## WHAT TO WORK ON
Among the entries below, only the lines starting at the one with "Go ahead, prove it: find the black left base" and ending at the one with "Go ahead, prove it: find the silver", both included, are to be printed exactly.

## GIVEN DATA
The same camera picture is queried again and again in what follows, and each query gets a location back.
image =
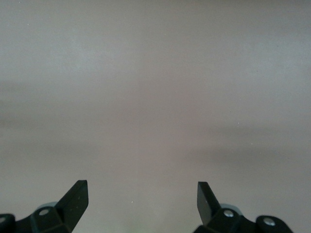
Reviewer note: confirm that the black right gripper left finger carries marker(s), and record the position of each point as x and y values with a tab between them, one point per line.
70	206

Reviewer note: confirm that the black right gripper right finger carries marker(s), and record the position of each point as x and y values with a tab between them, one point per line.
209	208

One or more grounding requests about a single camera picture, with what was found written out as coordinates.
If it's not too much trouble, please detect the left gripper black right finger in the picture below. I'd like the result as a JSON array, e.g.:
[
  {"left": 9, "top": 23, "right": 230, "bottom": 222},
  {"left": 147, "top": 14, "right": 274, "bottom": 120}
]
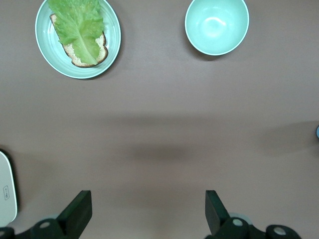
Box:
[{"left": 205, "top": 190, "right": 301, "bottom": 239}]

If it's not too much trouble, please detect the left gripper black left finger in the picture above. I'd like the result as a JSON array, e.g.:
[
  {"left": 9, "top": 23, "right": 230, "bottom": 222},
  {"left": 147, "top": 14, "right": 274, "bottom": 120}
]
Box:
[{"left": 0, "top": 190, "right": 93, "bottom": 239}]

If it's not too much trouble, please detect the white rounded appliance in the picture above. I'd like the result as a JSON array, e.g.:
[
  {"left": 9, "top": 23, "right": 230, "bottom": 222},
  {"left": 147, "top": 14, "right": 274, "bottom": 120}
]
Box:
[{"left": 0, "top": 148, "right": 18, "bottom": 223}]

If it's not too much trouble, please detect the toasted bread slice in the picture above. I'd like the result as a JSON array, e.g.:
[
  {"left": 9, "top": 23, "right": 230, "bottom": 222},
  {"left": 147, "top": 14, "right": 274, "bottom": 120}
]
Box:
[{"left": 49, "top": 13, "right": 110, "bottom": 68}]

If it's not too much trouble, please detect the mint green plate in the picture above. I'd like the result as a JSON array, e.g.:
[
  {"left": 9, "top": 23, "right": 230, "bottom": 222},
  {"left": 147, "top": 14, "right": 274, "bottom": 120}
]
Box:
[{"left": 34, "top": 0, "right": 122, "bottom": 80}]

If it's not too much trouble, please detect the green lettuce leaf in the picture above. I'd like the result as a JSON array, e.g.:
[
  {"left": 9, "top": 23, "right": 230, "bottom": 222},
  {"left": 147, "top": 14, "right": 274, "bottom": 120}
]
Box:
[{"left": 47, "top": 0, "right": 105, "bottom": 65}]

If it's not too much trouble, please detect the mint green bowl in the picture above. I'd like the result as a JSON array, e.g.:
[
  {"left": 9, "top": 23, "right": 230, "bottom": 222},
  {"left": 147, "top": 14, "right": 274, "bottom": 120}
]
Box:
[{"left": 184, "top": 0, "right": 250, "bottom": 56}]

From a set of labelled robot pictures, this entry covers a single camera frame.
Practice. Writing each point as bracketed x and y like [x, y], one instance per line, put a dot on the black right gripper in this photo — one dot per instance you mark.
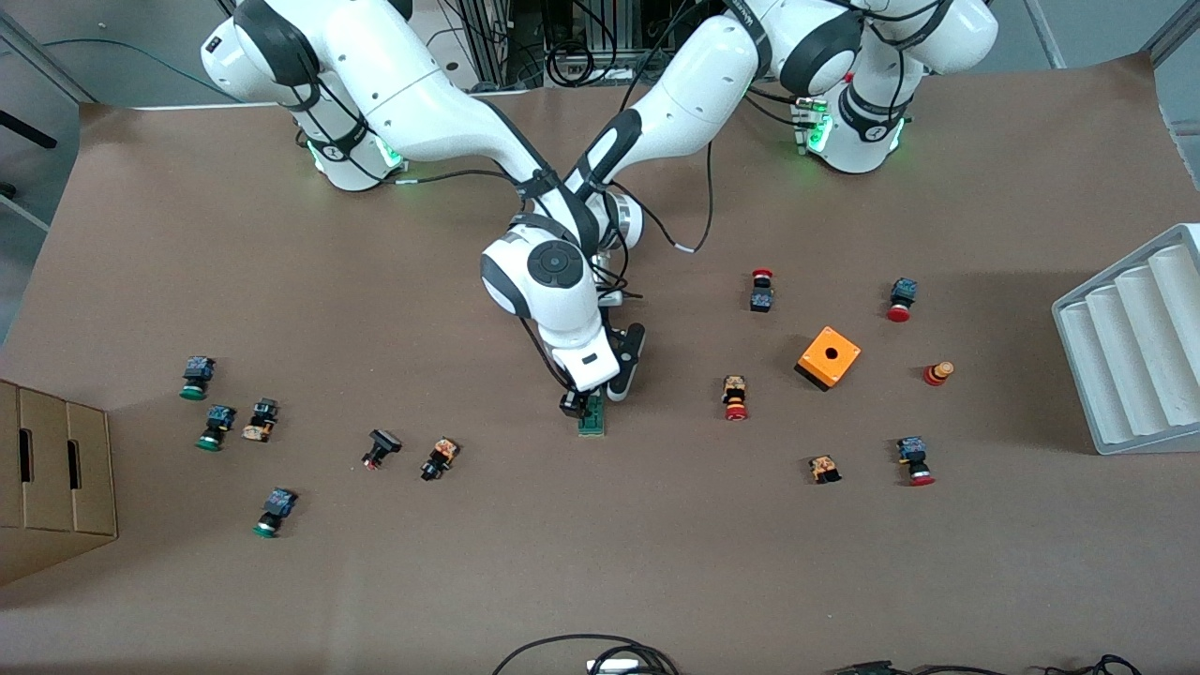
[571, 403]

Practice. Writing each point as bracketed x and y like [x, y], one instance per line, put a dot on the green rail terminal block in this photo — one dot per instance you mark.
[594, 427]

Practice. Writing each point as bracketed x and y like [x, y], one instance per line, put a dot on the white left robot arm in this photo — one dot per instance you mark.
[694, 94]

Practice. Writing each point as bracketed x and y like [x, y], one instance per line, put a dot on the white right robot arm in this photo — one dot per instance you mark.
[553, 281]

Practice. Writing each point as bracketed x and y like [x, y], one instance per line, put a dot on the red yellow emergency stop button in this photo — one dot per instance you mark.
[735, 397]

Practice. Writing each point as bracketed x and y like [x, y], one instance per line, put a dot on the black button orange block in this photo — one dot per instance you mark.
[439, 458]

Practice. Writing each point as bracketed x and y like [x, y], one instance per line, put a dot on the red push button blue block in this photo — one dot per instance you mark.
[901, 300]
[762, 295]
[915, 460]

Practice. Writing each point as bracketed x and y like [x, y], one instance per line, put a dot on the black square button red base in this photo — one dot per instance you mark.
[380, 448]

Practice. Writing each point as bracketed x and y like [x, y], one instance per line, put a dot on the orange black contact block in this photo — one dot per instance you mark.
[825, 468]

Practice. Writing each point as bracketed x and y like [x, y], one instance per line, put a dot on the white plug adapter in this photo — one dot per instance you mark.
[614, 667]

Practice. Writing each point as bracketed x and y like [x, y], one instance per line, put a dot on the green push button blue block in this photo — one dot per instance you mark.
[216, 427]
[194, 377]
[274, 512]

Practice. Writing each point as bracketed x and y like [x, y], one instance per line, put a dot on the red yellow button head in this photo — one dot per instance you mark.
[937, 373]

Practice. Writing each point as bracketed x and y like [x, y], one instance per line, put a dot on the white ribbed tray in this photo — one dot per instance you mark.
[1125, 347]

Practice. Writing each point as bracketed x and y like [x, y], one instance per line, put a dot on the brown cardboard box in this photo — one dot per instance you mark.
[56, 487]

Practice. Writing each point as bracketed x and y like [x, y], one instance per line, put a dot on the orange button enclosure box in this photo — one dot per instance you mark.
[816, 361]

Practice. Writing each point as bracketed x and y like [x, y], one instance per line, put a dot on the aluminium frame rack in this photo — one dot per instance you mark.
[489, 42]

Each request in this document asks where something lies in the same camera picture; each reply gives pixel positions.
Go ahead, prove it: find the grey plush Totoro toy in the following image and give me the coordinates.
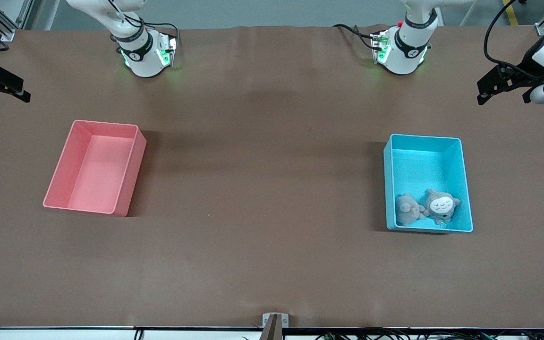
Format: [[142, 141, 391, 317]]
[[424, 188, 461, 230], [395, 194, 427, 226]]

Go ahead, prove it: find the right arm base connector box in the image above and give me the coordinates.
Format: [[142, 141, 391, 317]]
[[156, 34, 178, 68]]

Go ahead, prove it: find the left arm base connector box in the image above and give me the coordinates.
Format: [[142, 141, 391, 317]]
[[370, 29, 391, 64]]

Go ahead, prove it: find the blue plastic box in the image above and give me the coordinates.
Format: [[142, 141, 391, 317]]
[[383, 134, 474, 234]]

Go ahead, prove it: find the pink plastic box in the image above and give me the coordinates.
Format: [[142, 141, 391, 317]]
[[43, 120, 147, 217]]

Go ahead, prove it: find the brown table cover mat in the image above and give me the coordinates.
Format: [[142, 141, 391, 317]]
[[0, 25, 544, 329]]

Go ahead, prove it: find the brown stand pole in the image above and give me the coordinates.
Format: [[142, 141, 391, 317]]
[[259, 315, 283, 340]]

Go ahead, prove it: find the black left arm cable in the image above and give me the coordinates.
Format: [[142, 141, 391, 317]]
[[484, 0, 525, 71]]

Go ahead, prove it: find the black left base cable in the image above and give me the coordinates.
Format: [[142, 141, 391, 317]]
[[332, 23, 377, 51]]

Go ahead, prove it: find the black base cable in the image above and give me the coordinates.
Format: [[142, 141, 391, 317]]
[[152, 21, 179, 41], [332, 23, 377, 51]]

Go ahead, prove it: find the black right base cable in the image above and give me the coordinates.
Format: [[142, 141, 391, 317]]
[[152, 21, 179, 41]]

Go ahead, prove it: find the white table edge rail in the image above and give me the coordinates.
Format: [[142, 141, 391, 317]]
[[0, 326, 544, 340]]

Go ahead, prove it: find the black cable bundle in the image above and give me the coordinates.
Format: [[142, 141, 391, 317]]
[[314, 327, 544, 340]]

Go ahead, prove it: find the silver bracket plate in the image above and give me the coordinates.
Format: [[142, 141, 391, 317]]
[[262, 313, 289, 328]]

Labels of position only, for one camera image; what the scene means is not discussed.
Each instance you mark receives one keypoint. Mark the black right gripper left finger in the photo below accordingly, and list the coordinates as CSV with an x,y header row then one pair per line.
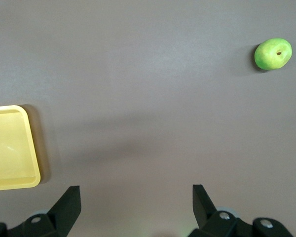
x,y
61,212

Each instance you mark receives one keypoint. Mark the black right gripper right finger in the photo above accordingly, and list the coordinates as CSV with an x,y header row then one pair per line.
x,y
204,212

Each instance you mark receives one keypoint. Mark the green apple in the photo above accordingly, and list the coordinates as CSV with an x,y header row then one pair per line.
x,y
271,55

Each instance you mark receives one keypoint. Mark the yellow plastic tray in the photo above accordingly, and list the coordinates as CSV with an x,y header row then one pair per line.
x,y
10,148

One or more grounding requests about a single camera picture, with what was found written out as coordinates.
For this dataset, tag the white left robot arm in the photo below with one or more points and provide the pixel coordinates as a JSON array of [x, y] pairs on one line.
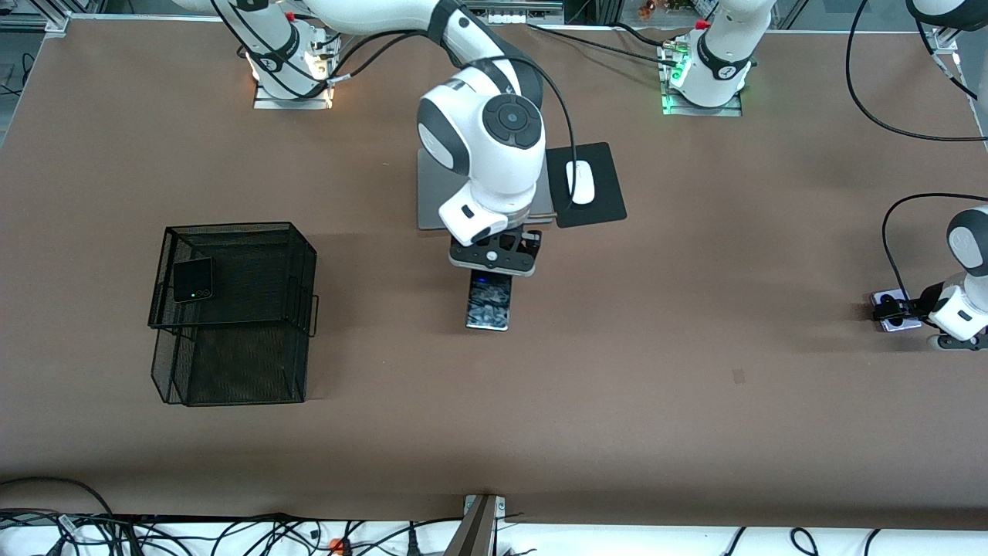
[[718, 54]]

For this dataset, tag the white power strip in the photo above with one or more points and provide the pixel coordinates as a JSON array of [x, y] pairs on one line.
[[525, 14]]

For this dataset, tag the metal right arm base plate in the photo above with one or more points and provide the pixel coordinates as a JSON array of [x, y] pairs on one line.
[[266, 103]]

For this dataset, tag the metal frame post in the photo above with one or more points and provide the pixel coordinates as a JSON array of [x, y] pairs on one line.
[[475, 533]]

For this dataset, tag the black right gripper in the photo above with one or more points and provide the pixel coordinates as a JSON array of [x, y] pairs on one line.
[[529, 241]]

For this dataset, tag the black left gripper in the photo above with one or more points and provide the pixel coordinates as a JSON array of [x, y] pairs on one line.
[[908, 305]]

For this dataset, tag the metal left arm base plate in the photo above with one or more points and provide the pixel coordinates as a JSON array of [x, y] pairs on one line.
[[675, 110]]

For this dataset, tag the black slab smartphone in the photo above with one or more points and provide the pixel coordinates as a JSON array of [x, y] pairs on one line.
[[488, 305]]

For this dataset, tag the black flip phone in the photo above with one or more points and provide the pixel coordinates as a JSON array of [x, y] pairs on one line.
[[193, 279]]

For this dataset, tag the aluminium frame corner profile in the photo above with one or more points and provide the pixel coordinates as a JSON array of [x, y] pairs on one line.
[[55, 23], [943, 40]]

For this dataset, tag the silver laptop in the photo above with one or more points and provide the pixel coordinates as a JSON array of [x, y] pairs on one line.
[[431, 201]]

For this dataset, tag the white flip phone two circles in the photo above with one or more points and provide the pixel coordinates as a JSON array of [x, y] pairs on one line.
[[909, 326]]

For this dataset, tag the white computer mouse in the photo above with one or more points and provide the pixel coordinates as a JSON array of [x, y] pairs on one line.
[[580, 185]]

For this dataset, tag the black mouse pad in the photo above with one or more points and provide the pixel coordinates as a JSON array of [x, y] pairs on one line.
[[610, 193]]

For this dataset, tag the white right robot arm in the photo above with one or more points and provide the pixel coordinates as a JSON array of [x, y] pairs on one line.
[[494, 162]]

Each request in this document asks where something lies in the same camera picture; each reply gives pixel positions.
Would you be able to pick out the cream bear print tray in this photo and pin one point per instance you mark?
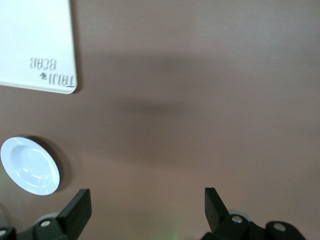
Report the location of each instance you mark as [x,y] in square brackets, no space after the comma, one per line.
[30,37]

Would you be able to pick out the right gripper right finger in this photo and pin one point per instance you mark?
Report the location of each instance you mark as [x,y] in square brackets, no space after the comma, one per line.
[212,207]

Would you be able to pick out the white round plate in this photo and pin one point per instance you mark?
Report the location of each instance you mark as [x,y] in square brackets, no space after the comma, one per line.
[30,166]

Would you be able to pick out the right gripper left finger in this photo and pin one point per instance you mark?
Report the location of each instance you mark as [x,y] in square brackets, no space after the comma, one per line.
[77,207]

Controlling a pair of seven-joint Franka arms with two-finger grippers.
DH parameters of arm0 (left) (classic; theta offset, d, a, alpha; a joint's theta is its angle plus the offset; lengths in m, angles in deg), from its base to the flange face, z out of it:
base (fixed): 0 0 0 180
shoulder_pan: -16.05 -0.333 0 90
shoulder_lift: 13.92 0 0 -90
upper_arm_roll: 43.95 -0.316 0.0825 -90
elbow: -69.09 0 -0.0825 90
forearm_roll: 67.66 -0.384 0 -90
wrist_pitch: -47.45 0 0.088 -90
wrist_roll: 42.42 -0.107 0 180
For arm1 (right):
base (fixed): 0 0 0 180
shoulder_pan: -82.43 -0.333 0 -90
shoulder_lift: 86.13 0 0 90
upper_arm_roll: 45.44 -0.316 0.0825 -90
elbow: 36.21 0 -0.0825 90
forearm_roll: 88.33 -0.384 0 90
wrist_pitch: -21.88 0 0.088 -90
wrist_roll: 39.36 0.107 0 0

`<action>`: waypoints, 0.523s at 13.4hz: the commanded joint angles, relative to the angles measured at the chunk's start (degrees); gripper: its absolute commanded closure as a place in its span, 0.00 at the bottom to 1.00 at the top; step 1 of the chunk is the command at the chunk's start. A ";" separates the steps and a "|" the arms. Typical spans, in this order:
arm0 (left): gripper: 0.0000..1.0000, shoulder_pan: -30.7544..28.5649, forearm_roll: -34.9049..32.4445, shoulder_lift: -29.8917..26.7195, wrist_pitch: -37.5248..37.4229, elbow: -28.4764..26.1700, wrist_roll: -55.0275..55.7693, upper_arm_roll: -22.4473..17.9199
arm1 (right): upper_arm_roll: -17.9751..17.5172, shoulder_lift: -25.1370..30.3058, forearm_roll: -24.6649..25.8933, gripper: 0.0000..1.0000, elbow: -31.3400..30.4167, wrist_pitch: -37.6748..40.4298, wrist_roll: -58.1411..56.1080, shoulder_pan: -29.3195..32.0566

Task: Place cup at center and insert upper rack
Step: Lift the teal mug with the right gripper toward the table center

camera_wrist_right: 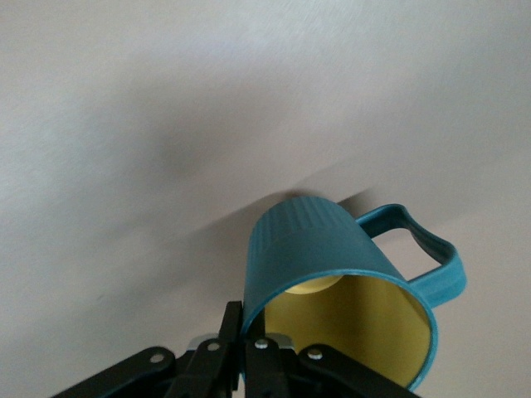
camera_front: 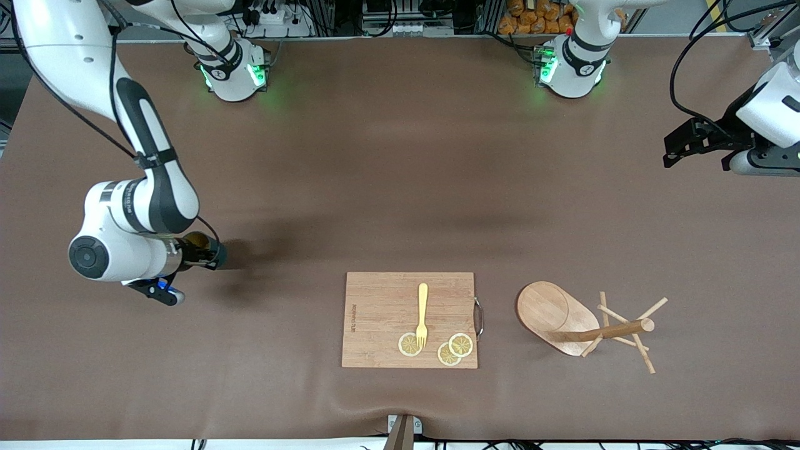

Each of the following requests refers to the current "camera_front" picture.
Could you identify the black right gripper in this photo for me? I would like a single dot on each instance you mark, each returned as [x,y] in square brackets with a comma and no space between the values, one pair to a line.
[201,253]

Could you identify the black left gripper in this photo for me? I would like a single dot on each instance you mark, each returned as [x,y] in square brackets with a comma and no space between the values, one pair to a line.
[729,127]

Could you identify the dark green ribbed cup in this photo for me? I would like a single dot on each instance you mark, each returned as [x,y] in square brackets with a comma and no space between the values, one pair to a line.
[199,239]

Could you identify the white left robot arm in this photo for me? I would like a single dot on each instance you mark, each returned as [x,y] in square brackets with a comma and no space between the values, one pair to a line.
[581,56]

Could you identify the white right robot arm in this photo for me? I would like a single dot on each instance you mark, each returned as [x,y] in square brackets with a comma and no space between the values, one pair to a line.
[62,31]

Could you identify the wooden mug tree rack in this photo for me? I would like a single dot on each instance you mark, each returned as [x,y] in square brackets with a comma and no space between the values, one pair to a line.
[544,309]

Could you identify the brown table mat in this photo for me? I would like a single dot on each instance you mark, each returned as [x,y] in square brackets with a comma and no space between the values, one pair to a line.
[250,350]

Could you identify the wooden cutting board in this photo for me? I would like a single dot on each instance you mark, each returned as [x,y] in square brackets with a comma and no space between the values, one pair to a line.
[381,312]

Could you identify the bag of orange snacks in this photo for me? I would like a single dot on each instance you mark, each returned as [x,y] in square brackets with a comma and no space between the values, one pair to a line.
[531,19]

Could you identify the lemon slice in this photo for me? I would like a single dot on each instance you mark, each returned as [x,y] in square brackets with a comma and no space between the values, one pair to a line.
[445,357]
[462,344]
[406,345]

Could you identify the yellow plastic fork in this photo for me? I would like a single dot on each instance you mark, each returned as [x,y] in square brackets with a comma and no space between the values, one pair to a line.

## COMPLETED TASK
Go ahead, prove it: find the black left base cable in the image above and give me the coordinates.
Format: [[142, 141, 391, 317]]
[[332, 23, 377, 51]]

Go ahead, prove it: find the black base cable in the image above and give me the coordinates.
Format: [[142, 141, 391, 317]]
[[152, 21, 179, 41], [332, 23, 377, 51]]

Go ahead, prove it: find the black right base cable in the image above and give me the coordinates.
Format: [[142, 141, 391, 317]]
[[152, 21, 179, 41]]

Go ahead, prove it: find the white table edge rail in the image above and give me the coordinates.
Format: [[142, 141, 391, 317]]
[[0, 326, 544, 340]]

Go ahead, prove it: find the black cable bundle in the image above and give me the coordinates.
Format: [[142, 141, 391, 317]]
[[314, 327, 544, 340]]

Go ahead, prove it: find the silver bracket plate in the image above and give me the coordinates.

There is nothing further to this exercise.